Turning off the 802.3ad (keep vlan over eth0) on the server makes it work

rosenbaumalex commented 8 years ago

we'll have to take a deeper look to check this and update you. thanks for reporting.

MohammadQurt commented 8 years ago

Hi, Regarding the issue you found, we still didn’t succeed to reproduce the issue. According to the description and logs you attached we did the following to reproduce the issue (Please update us if we missed anything):

· Server-Client Configurations:

  1. Used OFED 3.2-2.0.0.0 with ConnectX3 on both server and client.
  2. Configured the server with vlan over 802.3ad bonded interface.
  3. Set the server and client on a different networks.
  4. Configured a server to behave as a router to route packets between server and client.

· 802.3ad Bonding configurations (Tried Immediate and Permeant configurations with the following parameters combinations):

  1. mode=4 miimon=100
  2. mode=4 miimon=100 fail_over_mac=0
  3. mode=4 miimon=100 fail_over_mac=1

· Server-Client Commands:

  1. Server: Sockperf TCP, 1 socket, non-blocking.
  2. Client: Sockperf TCP, Ping-Pong, 1 socket (non-blocking or blocking).

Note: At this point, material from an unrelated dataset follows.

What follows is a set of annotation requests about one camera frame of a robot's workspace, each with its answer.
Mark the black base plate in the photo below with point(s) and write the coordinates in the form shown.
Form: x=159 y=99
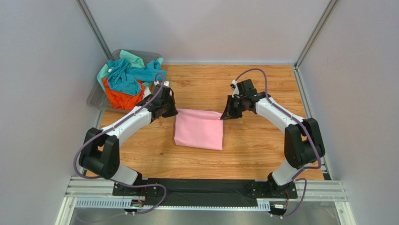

Also, please can you update us with the following:

  1. Seems both logs belong to a server, so can you attach VMA_TRACELEVEL=4 logs for client side.
  2. Can you please run sysinfo (https://mellanox.my.salesforce.com/sfc/p/#500000007heg/a/50000000Xab4/VneS.zpLith9.GWZ.XthrStGzhuRBH9SZS_DmBENbfI) for every VMA machines and send us the output.
  3. You said: It fails when server (vlan over bond)<-> router 802.3ad configured<-> internet <-> client. This works on kernel stack, hence net config is fine. What are the commands you used for router 802.3 configurations.
  4. Is the issue reproducible every time? Thanks in advance
galuha commented 8 years ago

Hello, here is the sysinfo file (remove .zip from behind): sysinfo-snapshot-v3.1.7-ofed-20160504-1945.tgz.zip

I will be able to get client side log later.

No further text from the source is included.